El eslogan de la campaña de Reagan en 1980 era simple, pero profundo: «El momento es ahora: Reagan». Eso es tan cierto hoy como entonces. Si se sustituye el reaganismo por el verdadero Reagan, el Partido Republicano puede convertirse en «el Nuevo Partido Republicano» del que habló ante la reunión anual de la Conferencia de Acción Política Conservadora de 1977.
Ese partido, dijo, era el partido del «hombre y la mujer en las fábricas, el agricultor, el policía de a pie». Era un partido que rehuía la ideología y reconocía que los conservadores son de distinto signo, con distintas preocupaciones y prioridades. Era un partido que se aseguraría de que «los hombres y mujeres trabajadores» tuvieran «voz y voto en lo que ocurre en el partido». Sin decirlo directamente, dio a entender que sería un partido que interpreta y no se opone tácitamente al New Deal de FDR.
Reagan dejó claro ese punto hacia el final de su carrera. El Día de la Raza de 1988, dijo a un grupo de italoamericanos en Nueva Jersey que el «partido de FDR y Harry Truman» no estaba muerto. En cambio, «el partido que representa a la gente como ustedes y yo, el partido que representa a la mayoría de los estadounidenses», estaba vivo: el GOP. «Verán», dijo a su audiencia, «el secreto es que cuando la izquierda se hizo con el Partido Demócrata, nosotros nos hicimos con el Partido Republicano».

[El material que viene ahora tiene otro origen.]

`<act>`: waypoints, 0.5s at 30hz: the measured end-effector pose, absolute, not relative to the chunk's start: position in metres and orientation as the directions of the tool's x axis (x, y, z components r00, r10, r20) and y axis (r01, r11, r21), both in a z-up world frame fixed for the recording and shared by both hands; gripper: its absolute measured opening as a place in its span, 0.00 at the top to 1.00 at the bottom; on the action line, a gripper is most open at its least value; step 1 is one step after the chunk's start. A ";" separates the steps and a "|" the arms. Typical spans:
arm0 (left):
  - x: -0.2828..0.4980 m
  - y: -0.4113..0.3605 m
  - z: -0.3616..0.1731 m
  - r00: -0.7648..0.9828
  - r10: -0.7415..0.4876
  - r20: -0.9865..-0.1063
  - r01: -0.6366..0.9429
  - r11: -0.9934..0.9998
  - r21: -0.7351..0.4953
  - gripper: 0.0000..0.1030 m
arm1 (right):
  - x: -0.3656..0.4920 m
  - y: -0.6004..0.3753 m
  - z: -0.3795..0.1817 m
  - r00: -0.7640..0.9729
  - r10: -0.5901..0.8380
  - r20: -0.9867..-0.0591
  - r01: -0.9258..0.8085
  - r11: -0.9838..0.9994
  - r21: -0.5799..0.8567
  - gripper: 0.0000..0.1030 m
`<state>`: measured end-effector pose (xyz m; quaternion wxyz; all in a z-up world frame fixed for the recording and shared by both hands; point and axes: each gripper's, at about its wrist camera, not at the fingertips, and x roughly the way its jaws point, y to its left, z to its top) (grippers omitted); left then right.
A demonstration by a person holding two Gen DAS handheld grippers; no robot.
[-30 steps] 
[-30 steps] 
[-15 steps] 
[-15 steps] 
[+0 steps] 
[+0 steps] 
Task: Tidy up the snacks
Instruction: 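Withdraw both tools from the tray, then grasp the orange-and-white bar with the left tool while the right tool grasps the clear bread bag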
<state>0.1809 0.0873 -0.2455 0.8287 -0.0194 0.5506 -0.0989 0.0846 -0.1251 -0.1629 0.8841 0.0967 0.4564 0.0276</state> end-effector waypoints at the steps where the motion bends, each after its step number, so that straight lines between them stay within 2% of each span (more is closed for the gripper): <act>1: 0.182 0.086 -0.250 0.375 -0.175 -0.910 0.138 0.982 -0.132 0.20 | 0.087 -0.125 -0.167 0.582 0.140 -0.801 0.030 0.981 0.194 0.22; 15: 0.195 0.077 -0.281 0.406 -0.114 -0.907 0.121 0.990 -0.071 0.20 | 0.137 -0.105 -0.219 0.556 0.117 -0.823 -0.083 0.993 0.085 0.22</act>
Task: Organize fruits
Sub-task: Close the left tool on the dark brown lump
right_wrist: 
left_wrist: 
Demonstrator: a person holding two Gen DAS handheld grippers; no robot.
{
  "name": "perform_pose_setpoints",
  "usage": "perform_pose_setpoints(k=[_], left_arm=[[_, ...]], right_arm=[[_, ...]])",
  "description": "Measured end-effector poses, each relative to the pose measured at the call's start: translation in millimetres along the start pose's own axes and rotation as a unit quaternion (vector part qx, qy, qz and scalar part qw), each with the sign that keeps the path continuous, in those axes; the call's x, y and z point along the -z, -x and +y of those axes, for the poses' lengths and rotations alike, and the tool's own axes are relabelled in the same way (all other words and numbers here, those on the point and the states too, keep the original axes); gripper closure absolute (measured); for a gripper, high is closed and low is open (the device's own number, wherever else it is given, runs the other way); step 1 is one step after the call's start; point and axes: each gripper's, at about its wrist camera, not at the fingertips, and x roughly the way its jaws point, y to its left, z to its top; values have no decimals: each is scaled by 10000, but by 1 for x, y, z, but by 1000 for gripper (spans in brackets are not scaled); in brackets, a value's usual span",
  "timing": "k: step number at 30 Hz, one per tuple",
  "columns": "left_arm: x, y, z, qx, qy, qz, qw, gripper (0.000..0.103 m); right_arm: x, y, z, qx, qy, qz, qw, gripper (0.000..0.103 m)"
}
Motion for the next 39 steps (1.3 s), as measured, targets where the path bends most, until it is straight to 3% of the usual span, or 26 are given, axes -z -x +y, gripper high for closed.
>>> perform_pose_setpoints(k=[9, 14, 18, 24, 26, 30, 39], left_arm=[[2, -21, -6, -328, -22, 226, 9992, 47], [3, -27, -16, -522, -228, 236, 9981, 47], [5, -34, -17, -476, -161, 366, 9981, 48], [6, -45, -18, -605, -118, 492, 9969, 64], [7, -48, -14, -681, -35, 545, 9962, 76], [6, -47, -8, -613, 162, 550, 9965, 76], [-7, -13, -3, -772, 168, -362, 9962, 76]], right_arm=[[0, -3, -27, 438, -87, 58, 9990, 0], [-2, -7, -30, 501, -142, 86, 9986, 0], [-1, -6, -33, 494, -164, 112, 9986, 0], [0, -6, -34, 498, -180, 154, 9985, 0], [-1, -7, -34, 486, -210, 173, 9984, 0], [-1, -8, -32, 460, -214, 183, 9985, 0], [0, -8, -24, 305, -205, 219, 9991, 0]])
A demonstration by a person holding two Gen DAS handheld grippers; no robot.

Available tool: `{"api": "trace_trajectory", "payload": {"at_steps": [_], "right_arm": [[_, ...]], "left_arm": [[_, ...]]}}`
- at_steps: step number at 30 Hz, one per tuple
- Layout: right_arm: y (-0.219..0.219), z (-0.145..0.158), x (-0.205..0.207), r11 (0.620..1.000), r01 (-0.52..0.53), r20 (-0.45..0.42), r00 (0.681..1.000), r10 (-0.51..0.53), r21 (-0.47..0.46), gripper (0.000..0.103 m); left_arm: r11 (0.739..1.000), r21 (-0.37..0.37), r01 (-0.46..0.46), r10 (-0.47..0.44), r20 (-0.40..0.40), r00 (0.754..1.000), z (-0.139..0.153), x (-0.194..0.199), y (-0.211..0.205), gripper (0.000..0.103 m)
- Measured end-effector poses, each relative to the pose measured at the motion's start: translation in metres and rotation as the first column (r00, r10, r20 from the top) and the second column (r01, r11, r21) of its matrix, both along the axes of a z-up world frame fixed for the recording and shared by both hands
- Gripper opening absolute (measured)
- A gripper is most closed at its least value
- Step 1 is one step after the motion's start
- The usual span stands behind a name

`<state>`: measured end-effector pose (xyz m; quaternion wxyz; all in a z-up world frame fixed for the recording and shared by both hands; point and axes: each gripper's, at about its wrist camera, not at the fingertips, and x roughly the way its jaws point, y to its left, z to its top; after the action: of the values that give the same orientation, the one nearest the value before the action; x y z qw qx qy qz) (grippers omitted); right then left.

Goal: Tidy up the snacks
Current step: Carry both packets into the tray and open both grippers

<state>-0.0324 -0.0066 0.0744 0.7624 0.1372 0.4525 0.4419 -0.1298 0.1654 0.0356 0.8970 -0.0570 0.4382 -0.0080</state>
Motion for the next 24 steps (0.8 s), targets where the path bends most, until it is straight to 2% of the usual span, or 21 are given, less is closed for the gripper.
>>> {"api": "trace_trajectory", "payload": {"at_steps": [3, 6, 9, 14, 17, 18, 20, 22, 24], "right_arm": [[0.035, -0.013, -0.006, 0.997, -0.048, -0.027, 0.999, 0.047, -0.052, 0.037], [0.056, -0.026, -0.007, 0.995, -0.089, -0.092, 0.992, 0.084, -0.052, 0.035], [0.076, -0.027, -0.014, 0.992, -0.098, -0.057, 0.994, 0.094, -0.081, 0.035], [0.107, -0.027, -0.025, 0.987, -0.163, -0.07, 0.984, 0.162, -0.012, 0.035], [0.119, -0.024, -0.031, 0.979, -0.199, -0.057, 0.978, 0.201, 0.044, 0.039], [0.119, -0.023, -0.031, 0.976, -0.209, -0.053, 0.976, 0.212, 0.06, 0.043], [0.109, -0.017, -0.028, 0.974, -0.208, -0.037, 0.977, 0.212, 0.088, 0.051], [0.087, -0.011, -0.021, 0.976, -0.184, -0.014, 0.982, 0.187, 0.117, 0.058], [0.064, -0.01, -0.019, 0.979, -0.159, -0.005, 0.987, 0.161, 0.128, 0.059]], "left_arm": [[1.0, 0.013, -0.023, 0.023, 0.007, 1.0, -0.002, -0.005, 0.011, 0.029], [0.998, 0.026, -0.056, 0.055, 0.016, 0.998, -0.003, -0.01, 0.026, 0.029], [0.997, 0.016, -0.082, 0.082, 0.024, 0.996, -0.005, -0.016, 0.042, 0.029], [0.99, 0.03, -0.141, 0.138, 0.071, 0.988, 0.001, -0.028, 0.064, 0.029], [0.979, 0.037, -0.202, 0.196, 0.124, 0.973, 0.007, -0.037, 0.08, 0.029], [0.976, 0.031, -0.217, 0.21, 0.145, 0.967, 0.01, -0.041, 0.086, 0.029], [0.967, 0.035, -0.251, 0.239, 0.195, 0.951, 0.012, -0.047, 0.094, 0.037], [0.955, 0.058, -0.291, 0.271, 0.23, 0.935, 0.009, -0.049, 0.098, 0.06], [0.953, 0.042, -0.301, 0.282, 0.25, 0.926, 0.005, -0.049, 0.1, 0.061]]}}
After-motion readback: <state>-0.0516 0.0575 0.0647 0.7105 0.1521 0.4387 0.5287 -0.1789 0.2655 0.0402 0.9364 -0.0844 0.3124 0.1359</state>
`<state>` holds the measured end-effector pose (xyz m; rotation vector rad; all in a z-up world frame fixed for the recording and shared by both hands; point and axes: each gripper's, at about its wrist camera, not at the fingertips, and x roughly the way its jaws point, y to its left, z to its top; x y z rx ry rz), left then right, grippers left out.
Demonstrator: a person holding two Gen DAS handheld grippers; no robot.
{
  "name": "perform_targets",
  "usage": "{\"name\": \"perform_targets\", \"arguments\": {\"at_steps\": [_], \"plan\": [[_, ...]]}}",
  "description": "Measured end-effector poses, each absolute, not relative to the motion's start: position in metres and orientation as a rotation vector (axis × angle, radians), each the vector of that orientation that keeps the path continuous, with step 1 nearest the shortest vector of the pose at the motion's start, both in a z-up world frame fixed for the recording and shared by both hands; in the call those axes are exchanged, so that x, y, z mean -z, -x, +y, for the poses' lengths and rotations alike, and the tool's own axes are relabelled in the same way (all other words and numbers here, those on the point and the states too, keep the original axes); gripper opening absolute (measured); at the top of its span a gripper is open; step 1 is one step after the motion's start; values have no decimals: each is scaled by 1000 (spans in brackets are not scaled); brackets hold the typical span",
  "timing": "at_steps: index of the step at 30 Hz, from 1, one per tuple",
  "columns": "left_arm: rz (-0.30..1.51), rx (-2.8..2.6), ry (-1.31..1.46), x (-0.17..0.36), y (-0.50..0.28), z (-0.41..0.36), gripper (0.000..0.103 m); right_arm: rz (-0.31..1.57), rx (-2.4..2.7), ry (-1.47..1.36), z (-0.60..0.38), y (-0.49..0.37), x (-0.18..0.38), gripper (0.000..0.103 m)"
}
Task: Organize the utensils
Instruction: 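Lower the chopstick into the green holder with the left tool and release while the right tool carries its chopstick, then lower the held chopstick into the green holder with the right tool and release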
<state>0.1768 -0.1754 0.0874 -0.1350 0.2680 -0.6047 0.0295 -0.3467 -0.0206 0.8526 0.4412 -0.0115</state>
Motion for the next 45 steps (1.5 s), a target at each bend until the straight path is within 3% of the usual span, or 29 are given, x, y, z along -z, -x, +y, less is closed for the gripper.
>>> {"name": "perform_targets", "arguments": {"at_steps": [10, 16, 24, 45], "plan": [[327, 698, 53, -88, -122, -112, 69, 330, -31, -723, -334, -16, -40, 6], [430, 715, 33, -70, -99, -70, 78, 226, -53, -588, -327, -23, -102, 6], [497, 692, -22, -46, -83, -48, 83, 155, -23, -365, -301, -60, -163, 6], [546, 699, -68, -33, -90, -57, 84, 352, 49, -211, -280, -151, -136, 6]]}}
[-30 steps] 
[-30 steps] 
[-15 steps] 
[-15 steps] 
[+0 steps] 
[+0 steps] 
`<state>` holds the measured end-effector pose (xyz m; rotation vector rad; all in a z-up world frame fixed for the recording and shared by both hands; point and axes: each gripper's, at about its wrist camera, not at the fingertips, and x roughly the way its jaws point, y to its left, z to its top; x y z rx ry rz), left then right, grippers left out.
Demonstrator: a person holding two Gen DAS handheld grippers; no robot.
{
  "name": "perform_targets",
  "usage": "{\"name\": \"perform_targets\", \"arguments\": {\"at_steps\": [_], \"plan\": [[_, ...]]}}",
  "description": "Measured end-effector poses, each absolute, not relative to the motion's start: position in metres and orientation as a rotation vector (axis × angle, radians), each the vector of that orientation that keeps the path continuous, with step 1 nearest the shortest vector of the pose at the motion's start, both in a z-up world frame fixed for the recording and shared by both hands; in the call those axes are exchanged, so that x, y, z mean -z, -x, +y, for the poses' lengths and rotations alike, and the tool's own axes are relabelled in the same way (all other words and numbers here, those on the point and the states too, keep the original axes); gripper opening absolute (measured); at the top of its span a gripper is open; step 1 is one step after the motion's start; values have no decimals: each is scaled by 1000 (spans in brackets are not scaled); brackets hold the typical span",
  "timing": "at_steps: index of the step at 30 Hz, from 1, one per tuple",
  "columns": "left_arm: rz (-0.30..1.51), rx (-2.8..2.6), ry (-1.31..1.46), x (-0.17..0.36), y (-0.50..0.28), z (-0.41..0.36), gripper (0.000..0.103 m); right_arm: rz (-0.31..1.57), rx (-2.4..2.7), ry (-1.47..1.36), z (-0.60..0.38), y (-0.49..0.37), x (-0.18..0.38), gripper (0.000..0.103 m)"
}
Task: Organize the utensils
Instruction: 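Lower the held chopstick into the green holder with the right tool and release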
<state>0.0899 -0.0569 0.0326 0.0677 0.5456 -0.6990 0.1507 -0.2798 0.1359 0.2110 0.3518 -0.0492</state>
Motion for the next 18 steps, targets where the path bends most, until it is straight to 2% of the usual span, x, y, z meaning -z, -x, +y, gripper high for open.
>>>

Los conservadores se enfrentan a una cita con el destino, un momento para elegir. Pueden elegir seguir a los falsos profetas del reaganismo, y así entregar el poder a la izquierda durante las próximas décadas. O pueden abrazar al verdadero Reagan y crear por fin el nuevo Partido Republicano con el que soñó, un partido que pueda convertir a Estados Unidos en la brillante ciudad sobre una colina que siempre supo que podíamos ser.